> **Assignment**:
Pick each line containing the word "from" out of the data below.
**** Supplied records
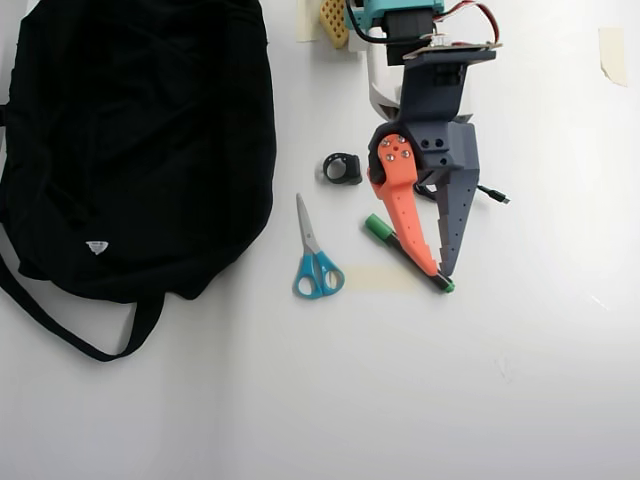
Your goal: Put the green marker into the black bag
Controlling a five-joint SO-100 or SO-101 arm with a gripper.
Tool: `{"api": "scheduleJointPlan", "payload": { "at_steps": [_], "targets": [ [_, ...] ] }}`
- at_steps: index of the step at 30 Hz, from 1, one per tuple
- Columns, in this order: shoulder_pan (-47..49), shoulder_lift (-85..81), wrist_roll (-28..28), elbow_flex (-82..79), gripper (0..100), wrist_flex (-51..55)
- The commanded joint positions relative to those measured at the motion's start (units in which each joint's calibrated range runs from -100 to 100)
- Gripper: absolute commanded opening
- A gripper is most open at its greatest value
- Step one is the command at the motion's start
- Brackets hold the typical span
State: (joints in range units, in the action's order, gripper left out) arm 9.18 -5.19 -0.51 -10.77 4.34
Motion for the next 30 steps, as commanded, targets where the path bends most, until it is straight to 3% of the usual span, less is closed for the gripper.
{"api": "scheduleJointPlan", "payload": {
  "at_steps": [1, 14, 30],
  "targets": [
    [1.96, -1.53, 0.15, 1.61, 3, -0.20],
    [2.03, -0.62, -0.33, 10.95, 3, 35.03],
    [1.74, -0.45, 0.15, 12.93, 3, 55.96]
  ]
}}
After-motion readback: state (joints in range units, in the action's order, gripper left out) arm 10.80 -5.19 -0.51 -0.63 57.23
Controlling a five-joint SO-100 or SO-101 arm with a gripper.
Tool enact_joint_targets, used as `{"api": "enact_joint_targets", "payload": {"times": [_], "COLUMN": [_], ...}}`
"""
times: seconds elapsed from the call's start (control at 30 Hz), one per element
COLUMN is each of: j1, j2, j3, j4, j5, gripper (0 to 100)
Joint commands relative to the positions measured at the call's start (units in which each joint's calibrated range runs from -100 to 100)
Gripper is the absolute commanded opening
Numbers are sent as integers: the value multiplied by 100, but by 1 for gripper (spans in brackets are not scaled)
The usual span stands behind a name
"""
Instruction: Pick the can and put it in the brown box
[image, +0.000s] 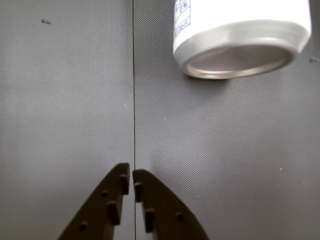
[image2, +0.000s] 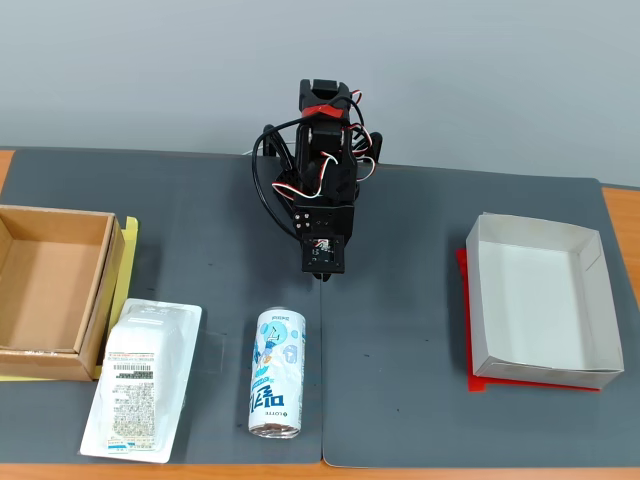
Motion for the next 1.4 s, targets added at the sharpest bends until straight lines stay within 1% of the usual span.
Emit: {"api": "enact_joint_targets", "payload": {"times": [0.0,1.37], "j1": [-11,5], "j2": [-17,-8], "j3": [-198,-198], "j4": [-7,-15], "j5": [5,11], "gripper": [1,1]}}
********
> **Response**:
- at_steps: index of the step at 30 Hz, from 1, one per tuple
- The commanded joint positions relative to those measured at the motion's start (units in which each joint's calibrated range runs from -100 to 100)
times: seconds elapsed from the call's start (control at 30 Hz), one per element
Joint commands relative to the positions measured at the call's start (units in which each joint's calibrated range runs from -100 to 100)

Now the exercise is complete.